(Excerpts from a dataset)
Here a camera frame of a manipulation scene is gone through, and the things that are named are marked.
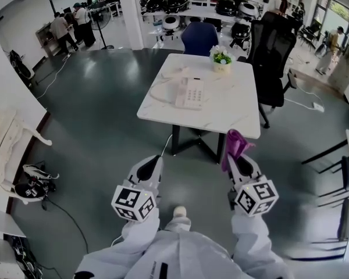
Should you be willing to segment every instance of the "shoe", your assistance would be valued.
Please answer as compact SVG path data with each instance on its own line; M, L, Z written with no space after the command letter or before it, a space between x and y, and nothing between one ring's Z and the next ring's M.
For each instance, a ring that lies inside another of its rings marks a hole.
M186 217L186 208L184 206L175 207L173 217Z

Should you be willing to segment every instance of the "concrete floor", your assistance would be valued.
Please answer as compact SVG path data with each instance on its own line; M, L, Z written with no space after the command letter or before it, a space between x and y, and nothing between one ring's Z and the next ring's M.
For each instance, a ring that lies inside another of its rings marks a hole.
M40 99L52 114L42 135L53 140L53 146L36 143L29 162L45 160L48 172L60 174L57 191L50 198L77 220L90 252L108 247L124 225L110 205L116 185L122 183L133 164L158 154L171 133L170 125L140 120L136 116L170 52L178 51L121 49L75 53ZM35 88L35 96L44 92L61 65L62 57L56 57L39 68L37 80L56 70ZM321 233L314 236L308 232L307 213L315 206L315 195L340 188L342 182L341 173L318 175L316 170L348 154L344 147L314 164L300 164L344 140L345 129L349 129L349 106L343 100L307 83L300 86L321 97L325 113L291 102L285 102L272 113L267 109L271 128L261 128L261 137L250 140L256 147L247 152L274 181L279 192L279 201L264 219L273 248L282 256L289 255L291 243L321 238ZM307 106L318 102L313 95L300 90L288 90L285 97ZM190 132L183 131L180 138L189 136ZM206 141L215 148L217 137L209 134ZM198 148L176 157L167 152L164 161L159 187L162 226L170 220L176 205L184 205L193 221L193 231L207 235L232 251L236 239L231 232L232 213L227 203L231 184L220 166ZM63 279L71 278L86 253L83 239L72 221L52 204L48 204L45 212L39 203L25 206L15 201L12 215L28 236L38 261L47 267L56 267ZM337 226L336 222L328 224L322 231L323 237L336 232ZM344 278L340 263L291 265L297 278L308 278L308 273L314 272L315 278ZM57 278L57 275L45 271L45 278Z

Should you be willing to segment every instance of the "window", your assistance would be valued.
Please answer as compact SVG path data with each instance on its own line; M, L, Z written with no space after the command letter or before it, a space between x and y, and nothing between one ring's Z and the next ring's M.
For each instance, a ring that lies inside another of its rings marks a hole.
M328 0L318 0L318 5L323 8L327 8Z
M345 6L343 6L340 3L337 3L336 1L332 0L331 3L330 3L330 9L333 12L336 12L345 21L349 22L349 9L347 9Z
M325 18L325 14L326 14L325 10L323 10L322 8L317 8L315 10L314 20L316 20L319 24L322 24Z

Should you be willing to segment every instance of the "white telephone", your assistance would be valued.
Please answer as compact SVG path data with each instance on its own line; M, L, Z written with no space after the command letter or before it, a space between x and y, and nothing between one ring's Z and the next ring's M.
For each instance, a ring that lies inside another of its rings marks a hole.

Task directions:
Go through the entries above, and wherever a line holds the word "would", copy that line.

Solution for this task:
Should you be willing to segment every instance of the "shoe", your assistance would be valued.
Should you be willing to segment every instance of the "concrete floor", your assistance would be valued.
Should you be willing to segment every instance of the "window", your assistance would be valued.
Should you be willing to segment every instance of the "white telephone", your assistance would be valued.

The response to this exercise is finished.